Repeated requests to the Bernalillo County Sheriff’s Department went unanswered.

I became curious as to how the bill was working — or not working — because of a young woman who, two months ago, left a dangerous relationship and filed for an order of protection, also known as a restraining order. Her story appeared in this column, published Oct. 9.

On Nov. 8, a state District Court hearing officer issued a one-year order of protection against her former partner, found him to be a “credible threat” to the woman and ordered that he relinquish his weapons to law enforcement within 48 hours, which is how the relinquishment law is supposed to work.

Videos of her partner showed him brandishing a recently purchased AR-15, and the woman was aware that he had started amassing a small arsenal of weapons.

Under the law, the ex-partner is supposed to turn in all firearms to APD, which would then issue a receipt for the weapons. The restrained party is then supposed to turn in the receipt to the court within 72 hours as proof that all weapons had been relinquished.

The court is then supposed to notify the complainant that the receipt was received and the guns are safely locked away from the ex-partner. The complainant is supposed to then examine the receipt and determine if any known weapons had not been turned in and notify the court of the discrepancy. If a discrepancy is reported, the court is supposed to notify APD that the ex-partner may be in violation of a court order, a misdemeanor.

None of that happened.

Data from the state Administrative Office of the Courts indicates that not a single firearm relinquishment receipt was reported by law enforcement in Bernalillo County for the entire month of November.

Reports from previous months that could be obtained also appear to show an absence of relinquishment receipts.

The data indicates that four declarations of non-relinquishments were reported in the county last month. The declarations are filed by parties under a restraining order who are found by the court to be credible threats, but claim to own no firearms — which is to say that their word is taken as truthful.

What the data doesn’t show is how many orders of protection were filed in which the restrained party was ordered to relinquish his or her weapons — another gap in the implementation of the law.

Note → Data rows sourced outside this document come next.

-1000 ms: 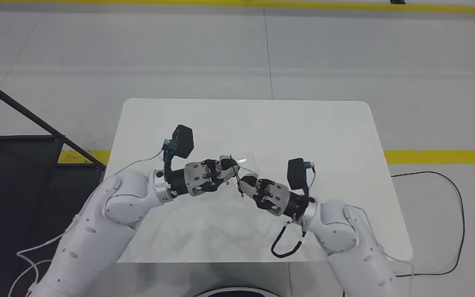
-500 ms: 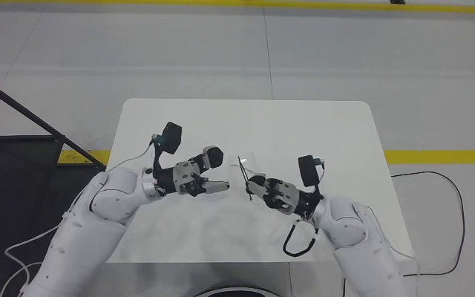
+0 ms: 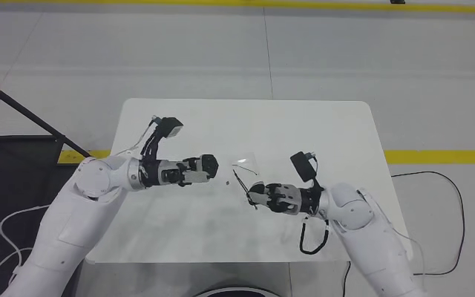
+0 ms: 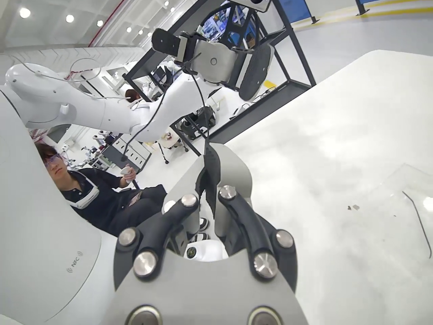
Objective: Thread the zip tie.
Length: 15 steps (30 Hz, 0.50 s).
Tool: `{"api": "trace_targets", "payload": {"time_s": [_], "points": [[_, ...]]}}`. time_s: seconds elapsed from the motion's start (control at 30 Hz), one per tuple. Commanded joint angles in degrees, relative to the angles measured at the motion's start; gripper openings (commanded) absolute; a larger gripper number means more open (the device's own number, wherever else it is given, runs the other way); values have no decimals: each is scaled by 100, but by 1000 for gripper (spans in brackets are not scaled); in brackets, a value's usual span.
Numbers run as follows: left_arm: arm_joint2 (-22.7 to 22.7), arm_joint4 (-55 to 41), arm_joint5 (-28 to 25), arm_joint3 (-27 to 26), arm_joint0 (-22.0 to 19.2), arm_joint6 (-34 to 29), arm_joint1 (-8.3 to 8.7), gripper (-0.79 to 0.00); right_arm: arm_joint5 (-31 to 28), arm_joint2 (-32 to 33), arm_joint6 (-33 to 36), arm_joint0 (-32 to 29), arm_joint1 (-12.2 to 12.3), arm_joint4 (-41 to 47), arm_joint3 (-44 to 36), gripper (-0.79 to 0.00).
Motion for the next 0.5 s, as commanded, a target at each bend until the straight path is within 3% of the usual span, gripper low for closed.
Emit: {"api": "trace_targets", "payload": {"time_s": [0.0, 0.3, 0.47], "points": [[-3, 31, -49, -4, 14, 68, -1, 0, 9, -5, 3, 4, 4, -12, 0, -785], [48, 15, 84, -162, 79, 201, -14, 0, 51, -20, -29, -15, 3, -34, -34, -785], [65, -723, 323, -5, -33, -370, -24, 0, 210, -291, 204, 81, 31, 335, -80, -785]]}}
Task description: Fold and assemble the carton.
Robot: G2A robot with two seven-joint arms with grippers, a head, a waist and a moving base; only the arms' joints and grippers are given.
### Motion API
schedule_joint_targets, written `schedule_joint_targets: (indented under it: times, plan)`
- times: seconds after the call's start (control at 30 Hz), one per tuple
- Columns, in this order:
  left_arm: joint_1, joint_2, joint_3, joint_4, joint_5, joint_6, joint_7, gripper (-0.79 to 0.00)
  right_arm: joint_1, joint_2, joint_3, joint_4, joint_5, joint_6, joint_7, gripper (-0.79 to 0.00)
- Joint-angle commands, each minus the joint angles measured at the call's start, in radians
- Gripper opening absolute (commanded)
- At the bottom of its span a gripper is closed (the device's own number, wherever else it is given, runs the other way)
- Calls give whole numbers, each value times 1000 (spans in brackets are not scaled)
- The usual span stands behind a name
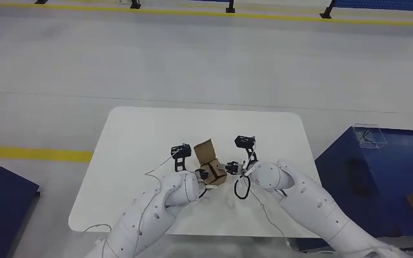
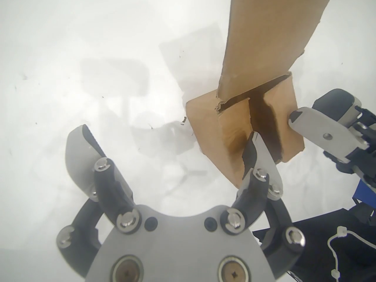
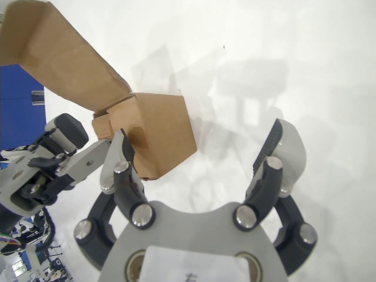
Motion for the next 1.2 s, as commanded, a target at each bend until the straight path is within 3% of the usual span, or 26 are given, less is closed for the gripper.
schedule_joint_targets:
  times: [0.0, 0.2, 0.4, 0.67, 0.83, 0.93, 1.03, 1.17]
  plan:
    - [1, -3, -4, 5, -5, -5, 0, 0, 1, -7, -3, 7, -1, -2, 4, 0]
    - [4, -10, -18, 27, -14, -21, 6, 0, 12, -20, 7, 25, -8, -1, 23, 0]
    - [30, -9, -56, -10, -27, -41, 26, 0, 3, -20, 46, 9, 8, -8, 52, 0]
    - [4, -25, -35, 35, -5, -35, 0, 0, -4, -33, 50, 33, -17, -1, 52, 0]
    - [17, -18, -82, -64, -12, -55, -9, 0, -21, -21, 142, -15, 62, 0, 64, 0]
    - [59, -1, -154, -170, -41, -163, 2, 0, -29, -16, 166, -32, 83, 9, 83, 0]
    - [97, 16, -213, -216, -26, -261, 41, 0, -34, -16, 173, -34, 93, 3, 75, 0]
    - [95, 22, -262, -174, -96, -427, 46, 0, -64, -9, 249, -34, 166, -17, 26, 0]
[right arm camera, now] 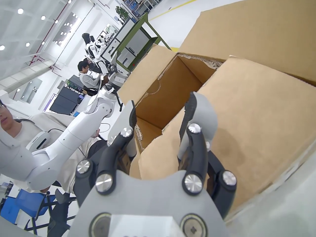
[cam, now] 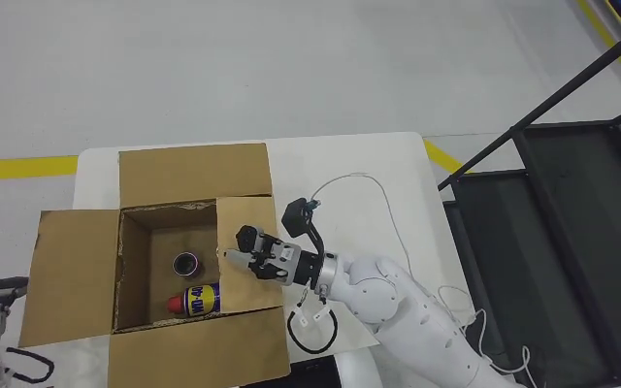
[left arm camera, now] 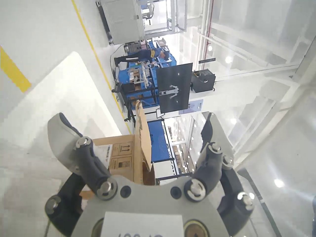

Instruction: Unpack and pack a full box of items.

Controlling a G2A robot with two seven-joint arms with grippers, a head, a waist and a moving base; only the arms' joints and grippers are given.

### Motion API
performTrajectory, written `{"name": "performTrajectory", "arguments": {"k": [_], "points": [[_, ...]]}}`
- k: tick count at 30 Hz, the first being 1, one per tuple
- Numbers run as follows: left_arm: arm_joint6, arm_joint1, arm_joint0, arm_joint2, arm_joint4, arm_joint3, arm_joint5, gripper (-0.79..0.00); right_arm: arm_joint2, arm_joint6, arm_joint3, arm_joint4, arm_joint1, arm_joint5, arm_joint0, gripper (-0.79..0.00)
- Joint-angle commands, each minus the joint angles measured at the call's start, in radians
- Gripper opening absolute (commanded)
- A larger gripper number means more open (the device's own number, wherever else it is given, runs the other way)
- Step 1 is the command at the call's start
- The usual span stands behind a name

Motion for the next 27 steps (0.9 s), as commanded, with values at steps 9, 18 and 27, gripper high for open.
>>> {"name": "performTrajectory", "arguments": {"k": [9,18,27], "points": [[-0.005,-0.010,0.037,0.013,0.008,-0.115,-0.022,0.000,0.031,-0.032,-0.023,-0.062,0.007,-0.007,-0.021,0.000],[0.019,-0.018,0.046,0.054,0.008,-0.224,-0.006,0.000,0.031,-0.032,-0.023,-0.062,0.007,-0.007,-0.021,0.000],[-0.008,-0.020,0.040,0.087,0.005,-0.328,0.032,0.000,0.033,-0.047,-0.027,-0.065,0.007,-0.004,-0.025,0.000]]}}
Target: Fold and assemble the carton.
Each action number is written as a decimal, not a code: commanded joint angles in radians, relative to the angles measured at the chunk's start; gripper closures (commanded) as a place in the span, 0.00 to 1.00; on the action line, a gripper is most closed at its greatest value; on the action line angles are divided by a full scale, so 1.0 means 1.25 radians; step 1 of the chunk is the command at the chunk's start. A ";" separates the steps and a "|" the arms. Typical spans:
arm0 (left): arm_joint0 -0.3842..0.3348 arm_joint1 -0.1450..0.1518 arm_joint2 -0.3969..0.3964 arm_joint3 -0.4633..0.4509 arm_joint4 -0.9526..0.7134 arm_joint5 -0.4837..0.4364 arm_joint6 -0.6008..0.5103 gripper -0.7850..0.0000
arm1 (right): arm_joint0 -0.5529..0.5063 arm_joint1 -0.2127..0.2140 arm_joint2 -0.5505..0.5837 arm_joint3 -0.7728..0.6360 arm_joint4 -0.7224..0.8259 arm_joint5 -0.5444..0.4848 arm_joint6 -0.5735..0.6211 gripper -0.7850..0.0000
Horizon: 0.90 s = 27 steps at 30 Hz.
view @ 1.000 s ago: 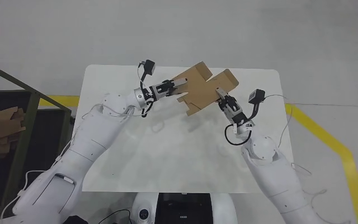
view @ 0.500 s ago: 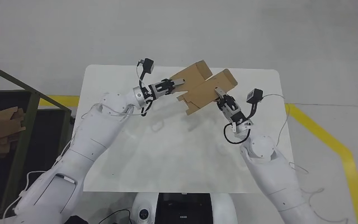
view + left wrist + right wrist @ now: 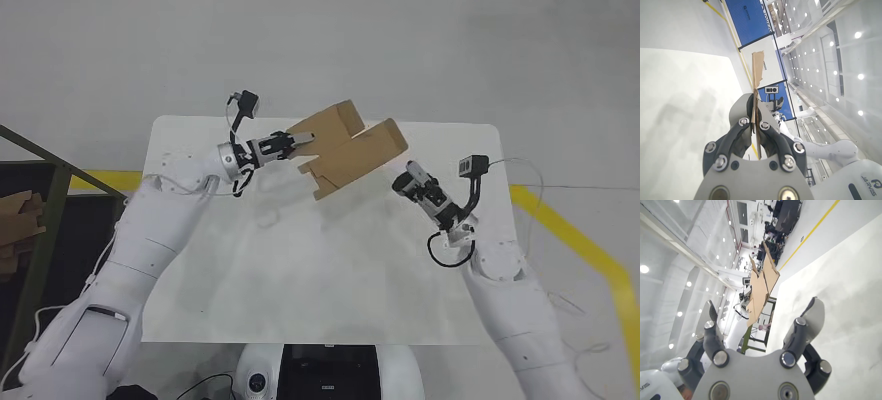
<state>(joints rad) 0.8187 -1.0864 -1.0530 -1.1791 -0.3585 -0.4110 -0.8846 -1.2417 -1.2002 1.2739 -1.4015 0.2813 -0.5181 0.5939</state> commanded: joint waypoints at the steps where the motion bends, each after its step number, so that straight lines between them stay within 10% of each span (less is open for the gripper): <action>1: 0.001 0.002 -0.005 0.006 -0.017 -0.004 -0.050 1.00 | 0.012 0.004 0.001 0.010 0.010 -0.017 0.086 0.00; 14: 0.052 0.028 -0.049 -0.017 0.002 -0.024 -0.225 1.00 | 0.097 0.042 0.042 0.097 0.022 -0.007 0.495 0.00; 27: 0.075 0.039 -0.067 -0.057 -0.020 -0.016 -0.296 1.00 | 0.158 0.046 0.029 0.158 0.076 0.049 0.580 0.00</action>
<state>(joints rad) 0.9130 -1.0375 -1.1372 -1.2502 -0.3827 -0.4302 -1.2535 -1.0442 -1.1426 1.3098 -1.2037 0.3767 -0.4574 1.3186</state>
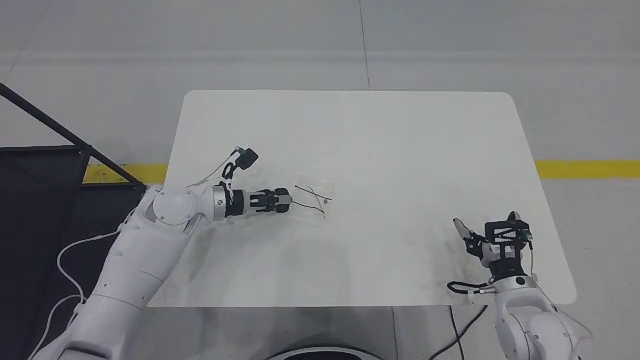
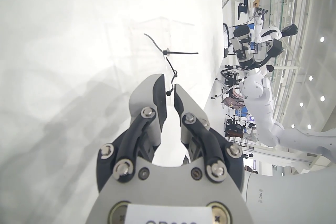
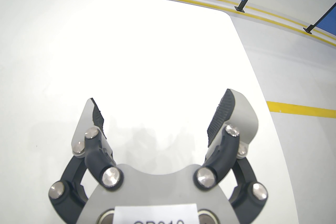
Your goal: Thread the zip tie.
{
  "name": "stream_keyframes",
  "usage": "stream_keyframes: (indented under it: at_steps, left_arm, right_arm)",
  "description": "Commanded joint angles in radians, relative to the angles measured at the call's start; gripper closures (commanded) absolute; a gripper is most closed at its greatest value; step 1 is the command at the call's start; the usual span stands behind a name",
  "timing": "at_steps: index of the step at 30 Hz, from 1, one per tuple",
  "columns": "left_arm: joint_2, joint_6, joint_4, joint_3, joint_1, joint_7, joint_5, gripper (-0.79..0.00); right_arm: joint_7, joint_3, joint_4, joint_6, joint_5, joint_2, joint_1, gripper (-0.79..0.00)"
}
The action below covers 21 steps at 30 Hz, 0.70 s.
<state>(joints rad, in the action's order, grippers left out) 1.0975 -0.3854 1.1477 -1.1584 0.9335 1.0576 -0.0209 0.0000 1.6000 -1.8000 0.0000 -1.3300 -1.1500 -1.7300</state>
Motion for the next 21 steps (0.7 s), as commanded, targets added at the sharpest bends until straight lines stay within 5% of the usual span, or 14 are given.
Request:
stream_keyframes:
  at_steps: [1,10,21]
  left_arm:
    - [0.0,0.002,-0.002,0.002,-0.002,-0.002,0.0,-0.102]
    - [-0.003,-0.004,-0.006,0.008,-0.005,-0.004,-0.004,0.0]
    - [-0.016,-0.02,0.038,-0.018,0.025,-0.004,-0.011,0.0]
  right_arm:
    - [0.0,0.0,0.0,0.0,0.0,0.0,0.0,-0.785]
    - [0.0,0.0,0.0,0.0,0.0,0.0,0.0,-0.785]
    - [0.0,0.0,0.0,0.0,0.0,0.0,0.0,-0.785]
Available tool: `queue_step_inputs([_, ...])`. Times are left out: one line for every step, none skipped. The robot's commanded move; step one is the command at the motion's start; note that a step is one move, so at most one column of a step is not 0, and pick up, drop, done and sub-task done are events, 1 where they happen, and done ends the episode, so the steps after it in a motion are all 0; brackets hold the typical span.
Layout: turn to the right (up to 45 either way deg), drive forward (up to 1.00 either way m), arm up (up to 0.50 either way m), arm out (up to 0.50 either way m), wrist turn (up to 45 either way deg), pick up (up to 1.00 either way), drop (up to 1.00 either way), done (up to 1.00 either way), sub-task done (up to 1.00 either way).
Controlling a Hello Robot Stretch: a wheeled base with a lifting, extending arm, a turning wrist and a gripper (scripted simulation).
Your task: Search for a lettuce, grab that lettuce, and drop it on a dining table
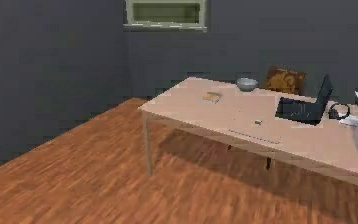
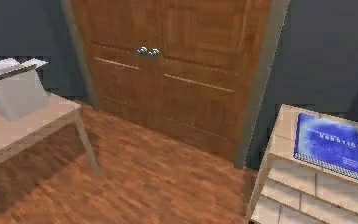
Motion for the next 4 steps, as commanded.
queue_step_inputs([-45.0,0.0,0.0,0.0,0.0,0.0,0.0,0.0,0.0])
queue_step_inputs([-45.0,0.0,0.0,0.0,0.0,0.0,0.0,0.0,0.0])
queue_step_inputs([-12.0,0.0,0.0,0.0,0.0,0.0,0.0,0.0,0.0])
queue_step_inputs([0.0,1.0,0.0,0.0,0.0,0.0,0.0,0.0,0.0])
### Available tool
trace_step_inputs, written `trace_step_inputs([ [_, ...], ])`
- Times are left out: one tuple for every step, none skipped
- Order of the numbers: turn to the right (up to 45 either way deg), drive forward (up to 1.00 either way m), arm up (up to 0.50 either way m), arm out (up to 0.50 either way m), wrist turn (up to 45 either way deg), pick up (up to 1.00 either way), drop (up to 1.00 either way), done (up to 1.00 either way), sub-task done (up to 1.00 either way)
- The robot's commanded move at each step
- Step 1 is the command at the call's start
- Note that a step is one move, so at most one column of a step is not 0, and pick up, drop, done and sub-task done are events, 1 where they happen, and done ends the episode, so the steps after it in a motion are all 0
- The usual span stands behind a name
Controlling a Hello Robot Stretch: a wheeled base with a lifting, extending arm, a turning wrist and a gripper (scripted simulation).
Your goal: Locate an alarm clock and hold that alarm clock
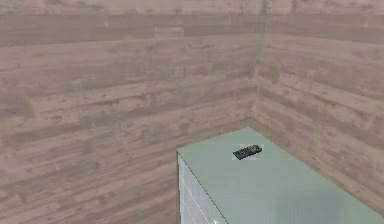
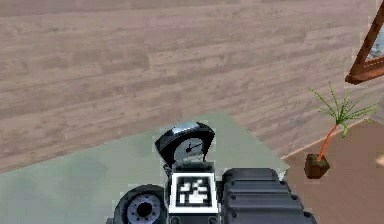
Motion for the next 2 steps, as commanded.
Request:
trace_step_inputs([
  [0.0,0.00,0.00,0.18,0.0,0.00,0.00,0.00,0.00],
  [0.0,0.00,0.00,0.00,45.0,0.00,0.00,0.00,0.00],
])
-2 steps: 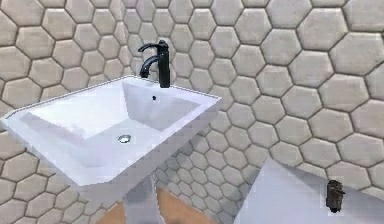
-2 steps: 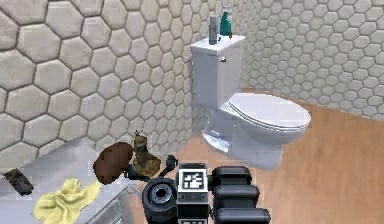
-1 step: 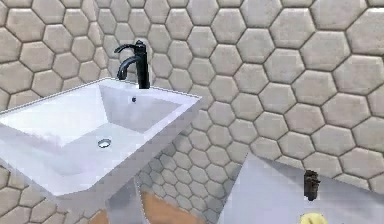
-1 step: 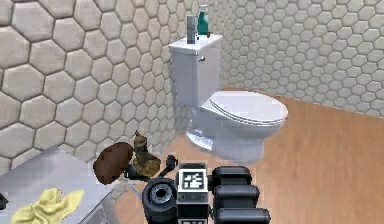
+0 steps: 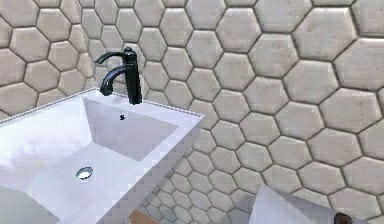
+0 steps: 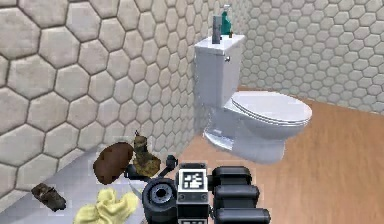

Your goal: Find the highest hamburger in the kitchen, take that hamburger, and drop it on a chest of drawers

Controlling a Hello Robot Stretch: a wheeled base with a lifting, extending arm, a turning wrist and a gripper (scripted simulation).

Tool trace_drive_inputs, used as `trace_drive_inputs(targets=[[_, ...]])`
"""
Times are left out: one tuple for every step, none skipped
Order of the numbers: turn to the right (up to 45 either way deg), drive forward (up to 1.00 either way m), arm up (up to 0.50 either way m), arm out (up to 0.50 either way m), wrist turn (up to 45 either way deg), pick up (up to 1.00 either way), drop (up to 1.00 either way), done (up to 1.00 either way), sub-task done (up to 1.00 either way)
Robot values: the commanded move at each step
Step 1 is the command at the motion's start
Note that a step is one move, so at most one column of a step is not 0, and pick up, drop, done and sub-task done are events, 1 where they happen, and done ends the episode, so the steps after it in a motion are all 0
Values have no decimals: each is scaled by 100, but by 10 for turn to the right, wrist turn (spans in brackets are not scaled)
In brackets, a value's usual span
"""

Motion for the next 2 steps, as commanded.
trace_drive_inputs(targets=[[-30, 0, 0, 0, 0, 0, 0, 0, 0], [0, 0, 6, 0, 0, 0, 0, 0, 0]])
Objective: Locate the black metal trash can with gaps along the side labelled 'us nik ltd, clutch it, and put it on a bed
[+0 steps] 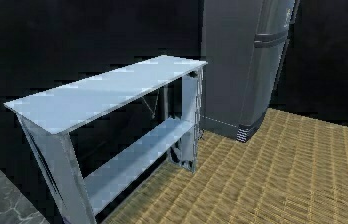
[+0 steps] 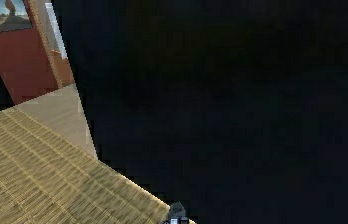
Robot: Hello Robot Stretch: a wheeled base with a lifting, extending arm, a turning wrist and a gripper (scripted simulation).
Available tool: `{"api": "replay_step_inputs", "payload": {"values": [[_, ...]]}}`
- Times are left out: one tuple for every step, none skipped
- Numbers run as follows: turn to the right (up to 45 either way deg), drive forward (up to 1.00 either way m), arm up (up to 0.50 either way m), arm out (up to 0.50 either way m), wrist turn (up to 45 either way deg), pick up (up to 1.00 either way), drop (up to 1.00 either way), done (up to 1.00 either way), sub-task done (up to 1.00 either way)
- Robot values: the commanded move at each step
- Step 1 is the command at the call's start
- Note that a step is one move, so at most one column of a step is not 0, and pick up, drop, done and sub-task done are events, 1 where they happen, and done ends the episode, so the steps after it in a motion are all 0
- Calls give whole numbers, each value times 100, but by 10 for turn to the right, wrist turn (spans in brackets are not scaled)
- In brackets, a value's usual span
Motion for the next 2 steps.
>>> {"api": "replay_step_inputs", "payload": {"values": [[0, 0, 0, 0, 450, 0, 0, 0, 0], [0, 0, 0, 0, 450, 0, 0, 0, 0]]}}
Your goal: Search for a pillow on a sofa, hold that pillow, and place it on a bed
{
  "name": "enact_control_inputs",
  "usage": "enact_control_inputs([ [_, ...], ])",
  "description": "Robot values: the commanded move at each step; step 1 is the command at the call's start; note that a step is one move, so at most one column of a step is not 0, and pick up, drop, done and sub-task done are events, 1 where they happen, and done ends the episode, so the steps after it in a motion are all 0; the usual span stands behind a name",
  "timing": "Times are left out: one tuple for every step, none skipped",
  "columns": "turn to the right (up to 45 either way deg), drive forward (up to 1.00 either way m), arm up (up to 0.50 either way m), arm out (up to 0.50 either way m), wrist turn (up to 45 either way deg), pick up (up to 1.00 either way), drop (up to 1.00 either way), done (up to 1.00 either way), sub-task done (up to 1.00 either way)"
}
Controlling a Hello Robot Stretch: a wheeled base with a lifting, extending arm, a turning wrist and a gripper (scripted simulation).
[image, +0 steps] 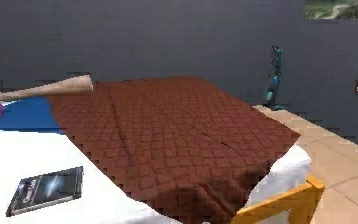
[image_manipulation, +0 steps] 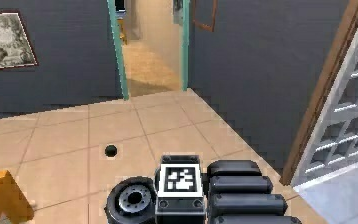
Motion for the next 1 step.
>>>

In fact, little data or oversight of the relinquishment law is available. We can make some inferences by looking at figures compiled by the New Mexico Interpersonal Violence Data Central Repository, which reported that 848 orders of protection were issued in Bernalillo County in 2019, the last year for which data is available.

As the Repository report opines, “more comprehensive protection order information is needed to determine the efficacy of protection orders and emergency protection orders, their rate of enforcement, and the consequences for violating protection orders for offenders and victims.”

I’ll second that.

Viscoli of New Mexicans to Prevent Gun Violence said that other counties, including more rural ones, where sheriff’s departments had voiced opposition to the bill, have been more compliant with enforcing the relinquishment law.

It’s obvious, she said, that more training is necessary on how to implement the law and she anticipates being part of APD’s meetings this month.

I would add that the public, especially those looking to leave dangerous relationships, also needs to be made aware of the law for their own safety, and push for both law enforcement and the courts to do their jobs.

New Mexico has the fourth-highest rate in the nation of women who are killed by men, 74% of them killed by a firearm, according to the Violence Policy Center. For homicides in which the victim-to-offender relationship could be identified, 95% of female victims were killed by someone they knew. Of those, 74% were wives, common-law wives, ex-wives or girlfriends of the offenders.

Domestic assaults in which a firearm is involved are about 12 times more likely to end in the death of the victim, according to figures cited by the bill.

It’s a credible threat to those who are fleeing a dangerous relationship — and society as a whole — that this law is not working as it should. It’s been law for 29 months. It’s way past time to enforce it.